Astarte
Por que tanto me encanta o céu?
Valioso e cromático etéreo véu,
Desprenda seus gases em algodão,
Desenha as ondas em turbilhão
Mas o que é senão o fundo duma nuvem
O misto de cores quentes e frias?
Formam-se num esboço de miragem
Gasosas, macias, intocáveis estrias
O condensar de sua sutileza
Traz-me o frio e a incerteza;
A chuva faz-me enlevar,
Entona a mágoa de se olvidar.
Mas o que é o céu senão reflexos
De emoções ardis como amplexos?
Deleita humanos e lobos perdidos,
Uivando à lua seus pedidos
Não me cansa observar a mesma cena,
Até o crepúsculo, enfim, acena -
É o movimento dos ventos pelas nuvens
É a dança das verdejantes penugens.
E quando chega a noite, cobre-me o relento,
Passam-se as horas em um minuto tão lento
Observo as estrelas piscarem vermelhas e azuis,
Estranhas constelações que de tão distante se reluz
É o frio que me congela num céu tão idêntico,
De várias dispersas purpurinas de luz passional
Faz-me sentir sentimento autêntico,
Faz-me imaginar-me tão pequena e abissal.
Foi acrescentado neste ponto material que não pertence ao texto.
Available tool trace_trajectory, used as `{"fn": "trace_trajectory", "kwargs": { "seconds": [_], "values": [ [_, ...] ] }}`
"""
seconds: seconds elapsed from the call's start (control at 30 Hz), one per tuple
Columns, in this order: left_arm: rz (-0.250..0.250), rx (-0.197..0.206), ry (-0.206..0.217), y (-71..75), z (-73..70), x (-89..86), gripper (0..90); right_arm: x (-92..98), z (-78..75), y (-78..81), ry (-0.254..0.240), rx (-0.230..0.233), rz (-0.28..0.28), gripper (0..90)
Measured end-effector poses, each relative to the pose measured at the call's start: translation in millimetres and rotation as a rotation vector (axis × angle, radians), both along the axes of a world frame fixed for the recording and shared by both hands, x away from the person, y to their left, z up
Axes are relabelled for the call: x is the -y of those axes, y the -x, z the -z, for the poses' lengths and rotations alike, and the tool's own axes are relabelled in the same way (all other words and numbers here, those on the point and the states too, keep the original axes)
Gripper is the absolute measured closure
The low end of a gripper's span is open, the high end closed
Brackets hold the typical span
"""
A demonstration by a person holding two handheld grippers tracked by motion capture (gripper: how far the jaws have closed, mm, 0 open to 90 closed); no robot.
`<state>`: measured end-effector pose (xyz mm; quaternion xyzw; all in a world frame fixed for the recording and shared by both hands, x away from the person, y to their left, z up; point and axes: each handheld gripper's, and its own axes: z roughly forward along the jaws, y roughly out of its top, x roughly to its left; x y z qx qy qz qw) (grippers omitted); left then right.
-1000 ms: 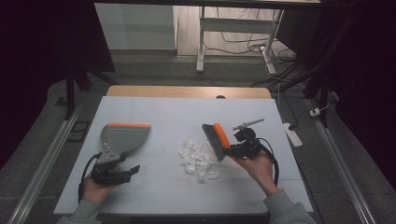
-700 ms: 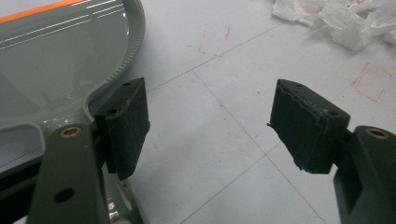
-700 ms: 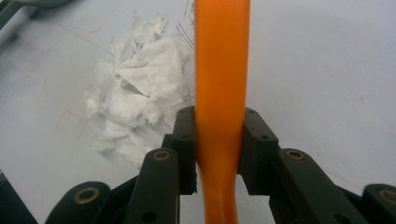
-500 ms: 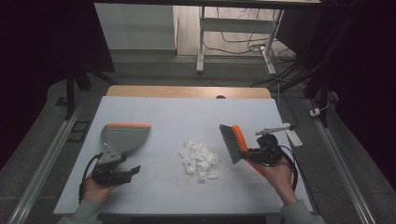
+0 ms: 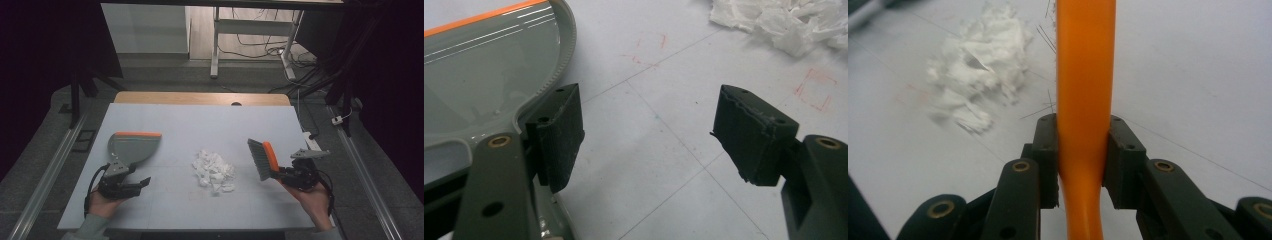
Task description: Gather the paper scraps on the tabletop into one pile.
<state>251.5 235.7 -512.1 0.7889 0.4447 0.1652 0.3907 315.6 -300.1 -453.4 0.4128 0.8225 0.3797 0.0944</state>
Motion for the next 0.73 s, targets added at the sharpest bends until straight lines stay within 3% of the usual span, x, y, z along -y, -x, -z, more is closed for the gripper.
{"fn": "trace_trajectory", "kwargs": {
  "seconds": [0.07, 0.3, 0.73],
  "values": [
    [0.003, 0.003, 0.0, 0.2, -0.5, 1.1, 28.7, 3.7, 2.8, 2.8, 0.016, 0.018, 0.002, 70.6],
    [0.016, 0.012, 0.002, 1.8, -3.0, 5.6, 28.6, 15.5, 17.0, 6.5, -0.009, 0.046, 0.03, 70.6],
    [0.022, 0.012, 0.003, 2.1, -3.3, 7.3, 28.5, 17.5, 16.2, 9.4, -0.015, 0.091, 0.02, 70.6]
  ]
}}
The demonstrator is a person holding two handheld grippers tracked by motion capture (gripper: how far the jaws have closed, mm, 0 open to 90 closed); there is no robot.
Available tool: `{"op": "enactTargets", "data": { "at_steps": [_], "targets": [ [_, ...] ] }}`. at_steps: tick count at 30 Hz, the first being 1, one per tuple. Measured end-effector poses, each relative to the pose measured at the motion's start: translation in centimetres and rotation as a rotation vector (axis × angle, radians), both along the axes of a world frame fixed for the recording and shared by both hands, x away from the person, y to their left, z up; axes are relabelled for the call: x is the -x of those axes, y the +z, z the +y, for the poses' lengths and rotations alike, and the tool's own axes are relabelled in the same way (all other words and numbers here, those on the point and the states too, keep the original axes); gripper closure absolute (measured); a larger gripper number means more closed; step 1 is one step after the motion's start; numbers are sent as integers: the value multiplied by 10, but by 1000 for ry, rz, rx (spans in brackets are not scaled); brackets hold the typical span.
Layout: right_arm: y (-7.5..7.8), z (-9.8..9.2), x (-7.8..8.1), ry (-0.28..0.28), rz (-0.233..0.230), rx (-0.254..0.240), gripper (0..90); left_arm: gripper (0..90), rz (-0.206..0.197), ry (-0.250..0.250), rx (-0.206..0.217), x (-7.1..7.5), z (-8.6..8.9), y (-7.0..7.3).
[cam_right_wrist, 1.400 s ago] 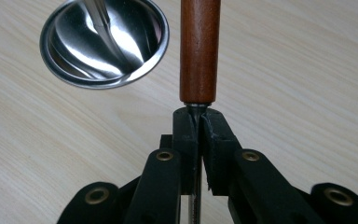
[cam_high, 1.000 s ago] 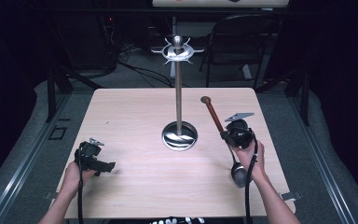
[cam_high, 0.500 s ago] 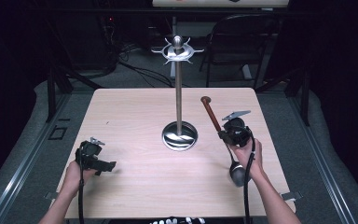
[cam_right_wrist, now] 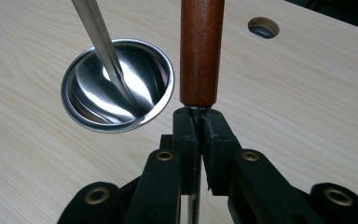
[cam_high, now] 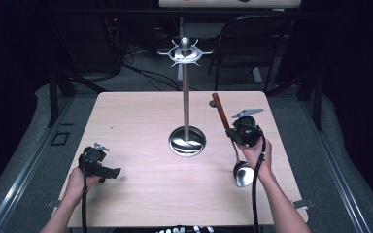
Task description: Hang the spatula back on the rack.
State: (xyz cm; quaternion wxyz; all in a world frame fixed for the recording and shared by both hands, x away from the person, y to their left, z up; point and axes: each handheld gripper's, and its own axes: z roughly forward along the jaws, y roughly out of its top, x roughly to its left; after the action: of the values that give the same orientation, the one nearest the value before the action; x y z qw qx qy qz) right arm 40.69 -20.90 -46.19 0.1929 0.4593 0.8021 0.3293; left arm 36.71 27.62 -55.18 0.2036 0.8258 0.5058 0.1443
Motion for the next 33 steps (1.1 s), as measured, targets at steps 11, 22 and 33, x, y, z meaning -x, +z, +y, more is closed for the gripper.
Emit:
{"op": "enactTargets", "data": {
  "at_steps": [11, 22, 33],
  "targets": [
    [11, 2, -5, -12, -46, -28, 853, 7, 9, -14, -1, 0, -1, -1],
    [22, 1, -7, -19, -79, -62, 853, 7, 14, -18, -1, 0, -1, -1],
    [31, 2, -10, -28, -129, -99, 853, 7, 10, -20, -6, 0, -1, -2]
  ]
}}
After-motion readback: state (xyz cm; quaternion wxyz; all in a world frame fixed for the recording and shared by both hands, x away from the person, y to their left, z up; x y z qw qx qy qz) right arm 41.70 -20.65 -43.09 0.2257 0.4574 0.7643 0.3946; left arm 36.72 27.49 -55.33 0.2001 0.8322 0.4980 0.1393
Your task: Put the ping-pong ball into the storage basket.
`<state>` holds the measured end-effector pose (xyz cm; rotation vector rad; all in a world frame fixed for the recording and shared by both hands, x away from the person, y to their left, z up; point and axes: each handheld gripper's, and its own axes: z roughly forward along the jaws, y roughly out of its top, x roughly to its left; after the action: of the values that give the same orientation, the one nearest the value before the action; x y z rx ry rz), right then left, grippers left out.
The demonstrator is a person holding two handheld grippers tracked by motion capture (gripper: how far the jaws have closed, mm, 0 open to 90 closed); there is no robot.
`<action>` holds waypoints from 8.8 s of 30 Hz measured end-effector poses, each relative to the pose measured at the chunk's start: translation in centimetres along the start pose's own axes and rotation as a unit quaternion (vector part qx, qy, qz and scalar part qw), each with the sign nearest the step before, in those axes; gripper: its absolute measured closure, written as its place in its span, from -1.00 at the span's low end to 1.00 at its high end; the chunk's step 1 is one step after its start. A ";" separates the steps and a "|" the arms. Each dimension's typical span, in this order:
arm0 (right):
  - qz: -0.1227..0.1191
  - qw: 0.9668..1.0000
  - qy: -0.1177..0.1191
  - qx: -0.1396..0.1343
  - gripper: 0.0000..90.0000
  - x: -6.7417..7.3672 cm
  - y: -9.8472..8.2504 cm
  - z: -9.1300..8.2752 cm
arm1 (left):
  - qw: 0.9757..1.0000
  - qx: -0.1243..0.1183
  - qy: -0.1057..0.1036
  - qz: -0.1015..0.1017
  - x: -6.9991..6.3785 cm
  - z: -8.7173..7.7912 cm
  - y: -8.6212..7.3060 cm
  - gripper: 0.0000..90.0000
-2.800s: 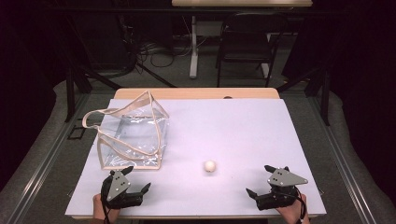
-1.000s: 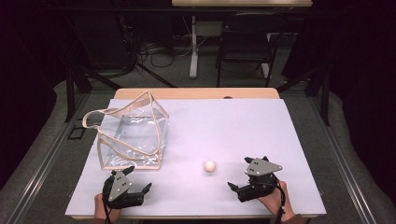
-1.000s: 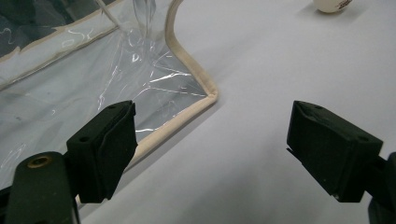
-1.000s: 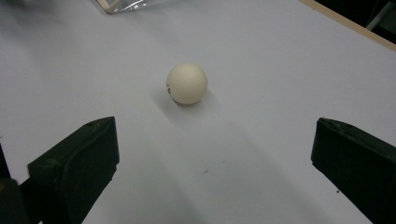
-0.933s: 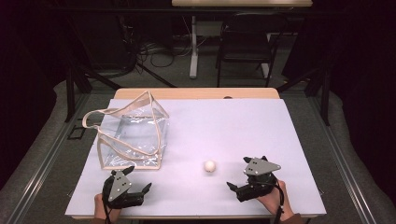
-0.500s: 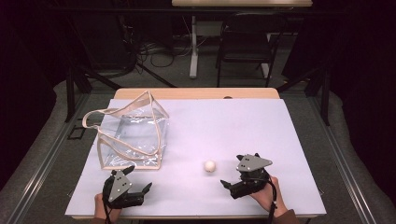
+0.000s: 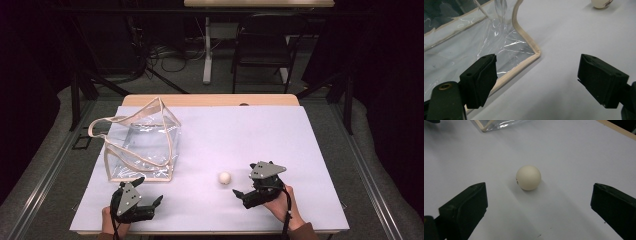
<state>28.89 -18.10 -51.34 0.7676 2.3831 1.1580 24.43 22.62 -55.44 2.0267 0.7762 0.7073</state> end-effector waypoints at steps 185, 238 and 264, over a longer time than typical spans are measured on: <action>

Poderia deitar-me pelo resto da vida
sobre essa gelada e turva relva, aturdida
Pois completa minha existência tal beleza
Provinda somente da tão oculta natureza
Viajaria pela mais colossal das espirais,
Queimaria-me ao tocar n'alma d'uma estrela,
Mas conheceria, com certeza, a mim mesma mais
Queimando, minha alma, na essência, para abstê-la.
Sofro da impossibilidade, do presídio da carne.
A mais rica e bela raça, humana, dá-me parte
Fraca e incabível à vontade de alcançar
O mais distante delírio possível de se realizar
Sou humana, criança, adulta e adolescente,
De sonhos e de metas, inconseqüente, eloqüente,
Prossigo num erro pelas estradas das loucuras
E entrego-me ao desvario de conterrânea das alturas
Jogo minha quimera ao céu, esperando-o que lhe acolha
E que entenda, meu dilema, minha paixão, numa folha
Com versos mal rimados, manuscritos e descompassados,
Mas de intensidade e de valores por mim estimados.